## Problem
Print, in exact form, the lines below from the one containing "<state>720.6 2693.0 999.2" through the one containing "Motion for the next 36", and omit all others.

## Supplied records
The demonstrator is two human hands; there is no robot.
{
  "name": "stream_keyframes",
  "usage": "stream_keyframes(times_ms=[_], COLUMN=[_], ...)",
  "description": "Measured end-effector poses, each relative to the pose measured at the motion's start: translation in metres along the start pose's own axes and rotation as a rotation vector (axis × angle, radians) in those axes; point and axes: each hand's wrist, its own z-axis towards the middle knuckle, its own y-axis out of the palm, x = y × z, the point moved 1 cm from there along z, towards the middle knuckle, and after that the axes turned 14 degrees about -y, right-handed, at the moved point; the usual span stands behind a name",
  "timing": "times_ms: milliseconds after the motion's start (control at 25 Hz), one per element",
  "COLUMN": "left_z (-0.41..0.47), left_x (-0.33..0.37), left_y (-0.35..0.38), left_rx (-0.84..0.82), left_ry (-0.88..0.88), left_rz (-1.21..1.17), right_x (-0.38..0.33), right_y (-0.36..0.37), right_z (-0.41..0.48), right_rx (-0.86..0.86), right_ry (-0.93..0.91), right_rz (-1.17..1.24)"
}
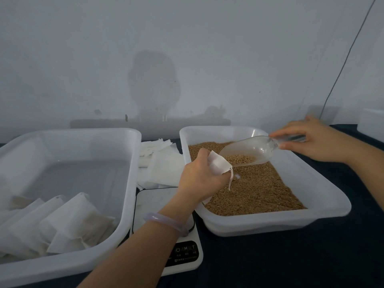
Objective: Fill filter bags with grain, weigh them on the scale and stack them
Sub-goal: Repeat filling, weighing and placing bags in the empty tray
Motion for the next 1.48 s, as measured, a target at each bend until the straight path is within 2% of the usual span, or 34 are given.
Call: stream_keyframes(times_ms=[240, 560, 1240, 1480], left_z=[0.000, 0.000, 0.001, 0.001], left_x=[-0.001, -0.001, -0.003, -0.002], left_y=[0.000, 0.000, 0.001, -0.001], left_rx=[0.003, 0.001, 0.011, -0.007], left_ry=[-0.008, 0.010, 0.000, -0.003], left_rz=[-0.021, -0.020, -0.030, -0.031], right_x=[-0.013, -0.017, -0.015, -0.011], right_y=[-0.008, -0.013, -0.013, -0.009], right_z=[0.005, 0.007, 0.008, 0.006], right_rx=[0.101, 0.101, 0.085, 0.042], right_ry=[-0.087, -0.122, -0.116, -0.078], right_rz=[-0.123, -0.213, -0.159, -0.072])
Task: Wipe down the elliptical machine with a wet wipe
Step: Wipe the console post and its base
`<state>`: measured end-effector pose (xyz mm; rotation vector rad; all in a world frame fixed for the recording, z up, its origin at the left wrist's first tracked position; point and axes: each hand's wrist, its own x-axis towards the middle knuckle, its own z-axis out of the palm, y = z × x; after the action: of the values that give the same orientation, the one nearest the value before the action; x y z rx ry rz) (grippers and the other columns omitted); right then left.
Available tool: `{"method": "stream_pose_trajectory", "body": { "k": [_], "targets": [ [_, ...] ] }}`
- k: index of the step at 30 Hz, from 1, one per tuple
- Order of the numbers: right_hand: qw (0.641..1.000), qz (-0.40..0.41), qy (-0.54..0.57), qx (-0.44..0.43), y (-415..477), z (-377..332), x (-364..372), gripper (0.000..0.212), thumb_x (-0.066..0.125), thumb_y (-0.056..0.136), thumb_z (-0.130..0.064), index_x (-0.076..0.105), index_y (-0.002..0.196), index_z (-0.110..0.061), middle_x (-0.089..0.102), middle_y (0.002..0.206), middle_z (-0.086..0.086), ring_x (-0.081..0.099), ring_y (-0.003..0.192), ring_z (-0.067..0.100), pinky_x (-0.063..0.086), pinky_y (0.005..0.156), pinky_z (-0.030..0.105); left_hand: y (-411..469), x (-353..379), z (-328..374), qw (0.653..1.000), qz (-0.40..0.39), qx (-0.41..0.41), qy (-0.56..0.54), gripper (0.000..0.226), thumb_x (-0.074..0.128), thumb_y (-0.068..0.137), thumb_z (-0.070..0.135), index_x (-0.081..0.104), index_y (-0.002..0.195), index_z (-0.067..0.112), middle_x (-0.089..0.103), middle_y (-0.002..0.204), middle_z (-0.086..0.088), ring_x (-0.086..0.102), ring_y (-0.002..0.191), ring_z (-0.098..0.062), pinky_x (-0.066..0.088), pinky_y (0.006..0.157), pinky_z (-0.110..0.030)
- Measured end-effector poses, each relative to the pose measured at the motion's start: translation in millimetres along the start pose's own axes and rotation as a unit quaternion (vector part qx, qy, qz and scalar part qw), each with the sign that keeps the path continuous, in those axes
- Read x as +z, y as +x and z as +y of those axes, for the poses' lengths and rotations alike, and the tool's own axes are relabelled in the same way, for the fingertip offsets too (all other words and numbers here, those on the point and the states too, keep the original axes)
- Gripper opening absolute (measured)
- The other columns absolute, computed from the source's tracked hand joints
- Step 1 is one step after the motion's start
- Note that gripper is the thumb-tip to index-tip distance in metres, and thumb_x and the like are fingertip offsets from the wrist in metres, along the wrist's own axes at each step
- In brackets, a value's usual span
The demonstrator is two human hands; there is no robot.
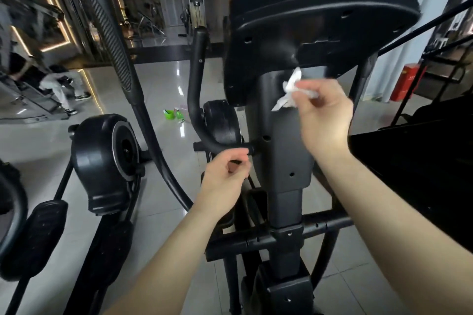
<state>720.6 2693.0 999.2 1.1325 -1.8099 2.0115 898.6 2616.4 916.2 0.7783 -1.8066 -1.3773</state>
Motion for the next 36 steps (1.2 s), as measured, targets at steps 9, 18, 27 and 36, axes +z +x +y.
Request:
{"method": "stream_pose_trajectory", "body": {
  "k": [9,18,27,36],
  "targets": [
    [0.954,0.031,-0.204,-0.216,-45.2,39.9,42.1,0.017,0.068,0.096,-0.002,0.078,0.102,-0.014,0.05,0.107,-0.023,0.049,0.104,0.014,0.047,0.088,0.025,31.3,-21.4,-7.7,0.998,-0.066,0.006,-0.001,0.025,0.065,0.095,0.016,0.071,0.107,0.037,0.072,0.102,0.009,0.069,0.093,-0.013,0.057,0.083,-0.025],
    [0.968,0.209,-0.135,-0.03,8.9,6.2,45.0,0.017,0.059,0.097,-0.009,0.073,0.107,-0.01,0.055,0.113,0.0,0.057,0.112,0.018,0.049,0.1,0.033,60.2,-22.7,15.8,0.992,-0.11,0.057,0.001,0.025,0.063,0.096,0.025,0.067,0.112,0.044,0.069,0.104,0.014,0.066,0.101,-0.006,0.051,0.088,-0.025],
    [0.967,0.173,-0.175,-0.065,8.8,2.2,38.0,0.025,0.062,0.097,-0.003,0.073,0.118,-0.01,0.056,0.113,-0.001,0.059,0.106,-0.001,0.041,0.092,0.007,70.4,-21.3,21.8,0.988,-0.119,0.09,-0.029,0.027,0.063,0.097,0.022,0.066,0.115,0.041,0.068,0.108,0.01,0.066,0.098,-0.006,0.053,0.088,-0.024],
    [0.974,0.093,-0.173,-0.114,-61.6,3.3,72.6,0.027,0.061,0.096,0.006,0.065,0.121,-0.004,0.052,0.121,-0.003,0.055,0.12,0.004,0.05,0.1,0.024,69.3,-20.1,13.3,0.991,-0.103,0.083,-0.012,0.027,0.063,0.096,0.019,0.067,0.117,0.036,0.066,0.112,0.011,0.064,0.093,-0.003,0.046,0.077,-0.012]
  ]
}}
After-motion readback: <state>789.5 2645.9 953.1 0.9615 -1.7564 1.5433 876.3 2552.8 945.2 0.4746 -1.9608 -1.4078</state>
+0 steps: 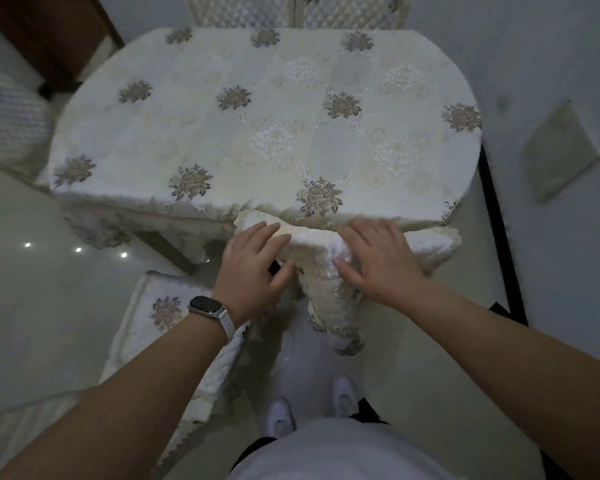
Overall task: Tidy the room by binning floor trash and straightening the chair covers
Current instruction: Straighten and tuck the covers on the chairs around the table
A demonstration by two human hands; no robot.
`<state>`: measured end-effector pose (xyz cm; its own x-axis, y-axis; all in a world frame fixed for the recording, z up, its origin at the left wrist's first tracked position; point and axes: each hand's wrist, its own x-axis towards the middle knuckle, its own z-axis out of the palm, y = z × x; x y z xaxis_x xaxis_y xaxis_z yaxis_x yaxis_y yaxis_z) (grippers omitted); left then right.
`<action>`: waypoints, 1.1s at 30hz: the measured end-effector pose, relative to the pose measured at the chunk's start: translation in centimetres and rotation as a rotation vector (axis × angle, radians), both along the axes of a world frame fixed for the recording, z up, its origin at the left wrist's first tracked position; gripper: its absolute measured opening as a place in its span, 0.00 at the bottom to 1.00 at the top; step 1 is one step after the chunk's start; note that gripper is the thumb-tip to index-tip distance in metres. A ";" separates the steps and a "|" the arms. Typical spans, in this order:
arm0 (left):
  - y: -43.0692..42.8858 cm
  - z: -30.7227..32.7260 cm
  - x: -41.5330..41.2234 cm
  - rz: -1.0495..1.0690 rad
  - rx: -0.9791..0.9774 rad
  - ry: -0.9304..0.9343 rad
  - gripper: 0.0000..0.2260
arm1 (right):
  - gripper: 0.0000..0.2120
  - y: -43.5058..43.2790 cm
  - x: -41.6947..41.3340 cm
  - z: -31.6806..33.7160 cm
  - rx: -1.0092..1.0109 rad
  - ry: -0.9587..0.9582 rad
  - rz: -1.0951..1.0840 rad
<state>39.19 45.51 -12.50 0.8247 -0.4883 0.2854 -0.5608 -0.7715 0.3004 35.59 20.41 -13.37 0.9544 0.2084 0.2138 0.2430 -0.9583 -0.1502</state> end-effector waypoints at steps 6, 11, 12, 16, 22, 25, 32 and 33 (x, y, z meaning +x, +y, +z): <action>3.5 1.2 -4.9 0.224 0.110 -0.034 0.20 | 0.27 3.3 1.5 1.2 0.011 -0.067 0.276; 6.3 1.3 -9.7 0.408 0.152 -0.100 0.19 | 0.28 6.6 1.3 1.3 -0.049 -0.042 0.482; 7.0 1.4 -11.0 0.456 0.155 -0.097 0.19 | 0.28 7.6 1.0 1.3 -0.043 -0.036 0.521; 10.2 1.7 -16.3 0.600 0.184 -0.097 0.20 | 0.27 11.8 -1.0 2.4 -0.020 -0.085 0.651; 14.7 3.1 -23.9 0.790 0.176 -0.095 0.21 | 0.26 18.5 -5.6 4.3 0.026 -0.129 0.801; 17.3 3.9 -28.7 0.869 0.154 -0.121 0.20 | 0.27 22.4 -9.2 5.3 0.018 -0.105 0.869; 24.1 4.4 -42.1 1.032 0.150 -0.125 0.21 | 0.25 31.4 -19.9 6.1 0.038 -0.106 0.976; 25.0 4.5 -43.9 1.052 0.151 -0.126 0.21 | 0.25 32.7 -21.5 6.1 0.036 -0.110 0.995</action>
<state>-4.69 70.49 -8.05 0.8210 0.4136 0.3936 0.3876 -0.9099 0.1475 14.10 53.10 -7.27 0.3234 0.8933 0.3120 0.9463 -0.3065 -0.1033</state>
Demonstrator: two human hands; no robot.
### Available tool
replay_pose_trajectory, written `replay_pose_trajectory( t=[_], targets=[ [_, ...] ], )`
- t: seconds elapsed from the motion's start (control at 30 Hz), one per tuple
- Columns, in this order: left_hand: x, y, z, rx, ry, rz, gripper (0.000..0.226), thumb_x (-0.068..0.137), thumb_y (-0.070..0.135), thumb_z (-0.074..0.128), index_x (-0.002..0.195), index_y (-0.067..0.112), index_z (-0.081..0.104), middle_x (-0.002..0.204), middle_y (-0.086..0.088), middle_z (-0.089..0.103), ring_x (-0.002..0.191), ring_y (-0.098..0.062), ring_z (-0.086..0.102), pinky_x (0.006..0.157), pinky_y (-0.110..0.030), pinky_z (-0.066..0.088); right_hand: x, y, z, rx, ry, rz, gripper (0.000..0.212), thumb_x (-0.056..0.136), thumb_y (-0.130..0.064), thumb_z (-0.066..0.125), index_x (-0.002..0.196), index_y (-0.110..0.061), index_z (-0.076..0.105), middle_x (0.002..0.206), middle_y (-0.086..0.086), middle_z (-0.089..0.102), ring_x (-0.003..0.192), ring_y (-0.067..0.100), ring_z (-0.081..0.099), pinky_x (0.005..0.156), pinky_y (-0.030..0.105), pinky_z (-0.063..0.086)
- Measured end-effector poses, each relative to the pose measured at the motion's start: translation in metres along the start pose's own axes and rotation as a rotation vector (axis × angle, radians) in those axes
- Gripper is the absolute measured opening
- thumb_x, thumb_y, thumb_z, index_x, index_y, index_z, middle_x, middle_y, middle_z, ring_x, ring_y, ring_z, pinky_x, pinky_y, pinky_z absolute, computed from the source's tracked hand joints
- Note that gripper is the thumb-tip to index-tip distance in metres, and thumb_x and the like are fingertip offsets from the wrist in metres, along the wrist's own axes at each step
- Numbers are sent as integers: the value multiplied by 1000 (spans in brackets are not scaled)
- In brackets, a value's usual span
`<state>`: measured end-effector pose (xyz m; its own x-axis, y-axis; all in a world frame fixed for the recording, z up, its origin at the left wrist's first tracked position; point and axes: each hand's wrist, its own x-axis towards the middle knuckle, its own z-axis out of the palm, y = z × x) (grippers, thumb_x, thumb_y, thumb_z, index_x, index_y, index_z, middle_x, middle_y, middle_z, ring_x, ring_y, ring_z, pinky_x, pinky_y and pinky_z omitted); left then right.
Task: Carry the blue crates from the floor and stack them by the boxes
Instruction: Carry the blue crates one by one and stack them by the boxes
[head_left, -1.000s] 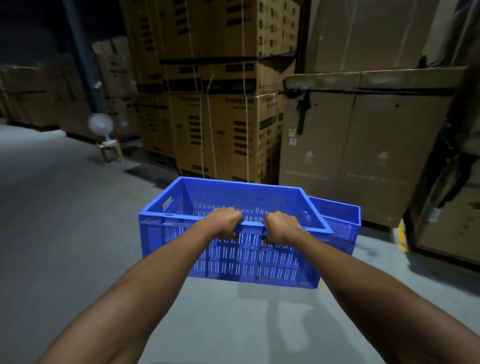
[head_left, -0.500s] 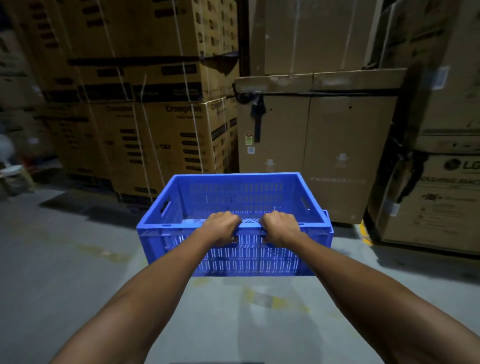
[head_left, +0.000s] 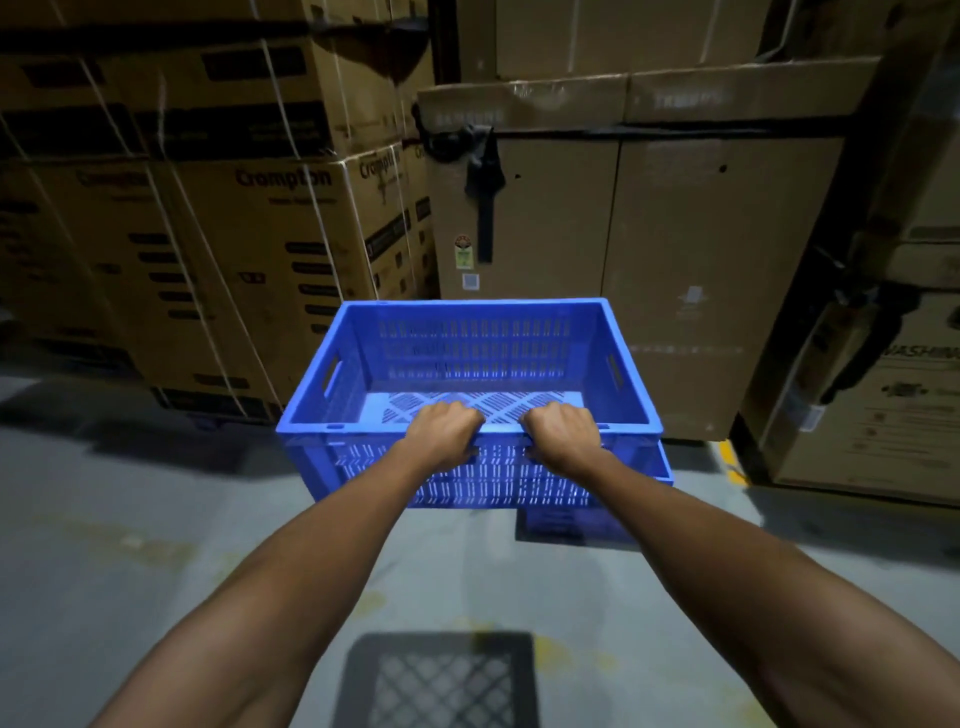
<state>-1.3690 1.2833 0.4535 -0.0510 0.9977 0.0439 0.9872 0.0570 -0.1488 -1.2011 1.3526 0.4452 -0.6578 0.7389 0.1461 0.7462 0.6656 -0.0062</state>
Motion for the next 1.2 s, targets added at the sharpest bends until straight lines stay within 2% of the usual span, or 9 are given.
replay_pose_trajectory(
  t=[0.07, 0.23, 0.43, 0.6, 0.73, 0.93, 1.2],
  targets=[
    [31, -11, 14, 4, -15, -3, 23, 85, 36, 67, 97, 17, 60, 107, -12, 65, 102, -35, 61, 77, -40, 46, 29, 9, 16, 3, -2, 10, 18, 83, -30, 70, 95, -19, 64, 102, 10, 69, 99, 33, 64, 69, 33, 38],
    [105, -39, 51, 4, -29, 26, 21, 87, 35, 63, 100, 18, 60, 106, -12, 66, 101, -36, 62, 78, -39, 48, 100, 26, 56, 6, -13, 53, 14, 85, -25, 65, 98, -21, 67, 98, 9, 70, 96, 34, 66, 72, 36, 46],
    [207, -87, 106, -11, -56, 91, 18, 88, 30, 60, 102, 19, 61, 106, -11, 66, 100, -35, 62, 77, -40, 47, 199, 43, 112, -13, -65, 90, 12, 89, -27, 64, 99, -21, 67, 96, 9, 69, 92, 32, 66, 71, 37, 46],
    [303, -125, 163, -18, -95, 132, 16, 89, 28, 59, 101, 18, 61, 104, -11, 67, 98, -34, 62, 75, -39, 46, 291, 66, 170, -17, -104, 120, 10, 91, -26, 61, 99, -22, 66, 94, 9, 70, 90, 33, 66, 66, 35, 40],
    [364, -139, 219, -19, -134, 148, 14, 91, 25, 57, 103, 18, 58, 104, -12, 66, 99, -35, 62, 72, -38, 44, 343, 89, 229, -9, -137, 132, 12, 91, -20, 56, 100, -20, 64, 96, 11, 70, 92, 35, 66, 65, 35, 37],
    [439, -139, 330, -8, -194, 157, 16, 90, 22, 55, 106, 20, 57, 103, -11, 67, 99, -35, 63, 77, -40, 48, 399, 127, 350, 20, -219, 161, 18, 91, -18, 51, 104, -20, 63, 102, 9, 71, 98, 34, 65, 76, 38, 48],
    [501, -106, 475, 12, -269, 117, 20, 86, 13, 52, 104, 19, 55, 107, -11, 66, 102, -36, 62, 77, -39, 46, 429, 180, 499, 52, -265, 122, 13, 90, -18, 52, 100, -19, 60, 100, 10, 70, 97, 35, 65, 73, 39, 46]
  ],
)
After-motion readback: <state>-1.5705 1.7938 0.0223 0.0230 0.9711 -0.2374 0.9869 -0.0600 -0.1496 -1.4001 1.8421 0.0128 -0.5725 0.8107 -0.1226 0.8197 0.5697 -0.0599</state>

## Exercise answer
<state>720.6 2693.0 999.2 1.1325 -1.8099 2.0115 898.6 2616.4 916.2 0.7783 -1.8066 -1.3773</state>
Motion for the next 36 steps (1.2 s), as measured, targets at steps 9, 18, 27 and 36, axes +z +x +y.

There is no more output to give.